[Task to carry out]: An exact copy is needed of the lines from the one that contains "pink plastic basket: stayed" through the final line of the data below, with pictures left out.

[Source records]:
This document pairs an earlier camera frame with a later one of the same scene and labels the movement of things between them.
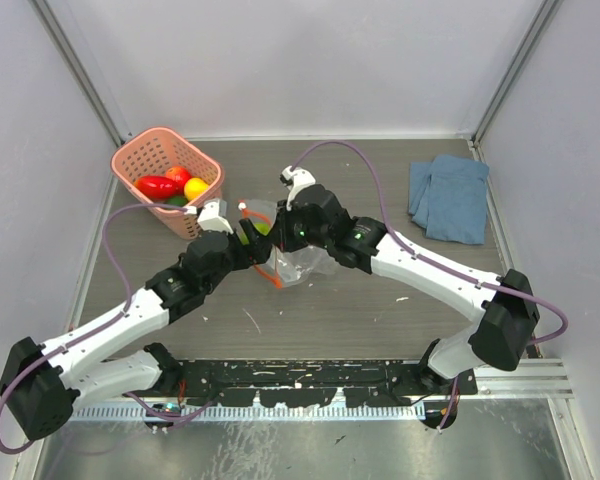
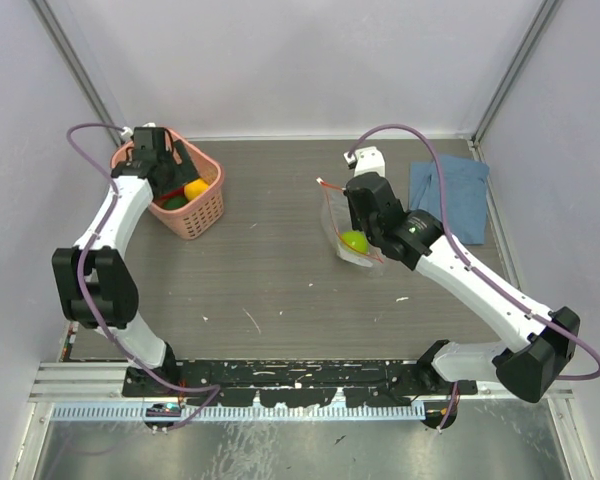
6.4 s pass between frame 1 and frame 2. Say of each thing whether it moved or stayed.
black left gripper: moved
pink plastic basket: stayed
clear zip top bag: moved
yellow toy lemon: stayed
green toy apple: moved
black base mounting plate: stayed
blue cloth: stayed
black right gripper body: moved
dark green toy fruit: stayed
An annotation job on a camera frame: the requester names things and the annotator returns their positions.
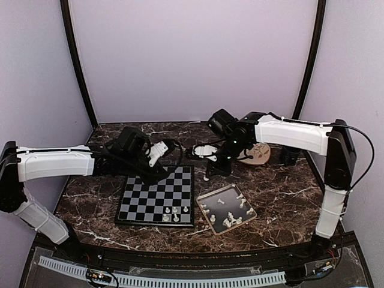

[Output of the exercise]:
pink plastic basket: stayed
clear zip top bag: moved
yellow toy lemon: stayed
green toy apple: moved
black base mounting plate: stayed
blue cloth: stayed
black right gripper body: moved
dark green toy fruit: stayed
An annotation job on a camera frame: the requester names things and the annotator returns their positions.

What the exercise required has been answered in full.